At a distance of 68 cm, the back-contact area was the largest at 120° backrest inclination, at 479.41 ± 13.29 cm2; the smallest at 100° back-contact area, 392.11 ± 8.76 cm2; and in the middle at 110° inclination, at 410.83 ± 11.04 cm2. Hip contact pressure is also the opposite of the back-contact pressure and is greatest when the tilt angle is 110° at 745.07 ± 10.23 cm2, followed by 730.21 ± 6.32 cm2 at 110° and 679.49 ± 8.32 cm2 at 120°. When the same seat material is used, a large contact area represents a better experience being measured. As above, for the actual driving conditions, a larger recline angle has an impact on the driving view, resulting in a restricted viewable area, so a larger recline angle is usually unsuitable for driving conditions.
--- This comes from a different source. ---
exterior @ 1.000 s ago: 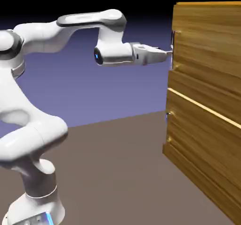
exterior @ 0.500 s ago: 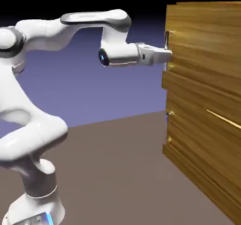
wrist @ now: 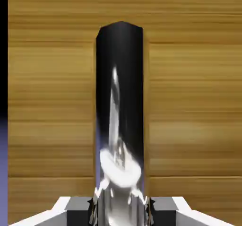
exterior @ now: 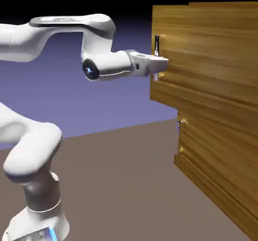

As shown in Table 6, a post hoc two-by-two comparison of the three recline angles at 68 cm spacing showed that the back-contact area at each of the two different angles was significantly different at the 95% confidence interval.
As shown in Table 5, for back-contact pressure at a spacing of 68 cm, the backrest inclination angle was 100° (14.58 ± 0.47 kPa) > inclination angle 110° (13.85 ± 0.29 kPa) > inclination angle 120° (13.53 ± 0.21 kPa) for back-contact pressure. As shown in Table 6, post hoc two-by-two comparisons of the three backrest inclination angles at 68 cm spacing showed significant differences in back-contact pressure and hip-contact pressure at 95% confidence intervals for each of the two different angles.
With a 68 cm pitch, the hip strength was greatest at a tilt angle of 110°, at 982.31 ± 20.22 kPa, and was similarly low at a tilt angle of 100°, at 982.31 ± 20.22 kPa, and had a tilt angle of at least 120° at 926.33 ± 19.46 kPa. As shown in Table 6, for the 68 cm pitch, the post hoc two-by-two comparison of the three backrest inclination angles under 68 cm spacing showed significant differences in hip strength at the 95% confidence interval for each of the two different angles.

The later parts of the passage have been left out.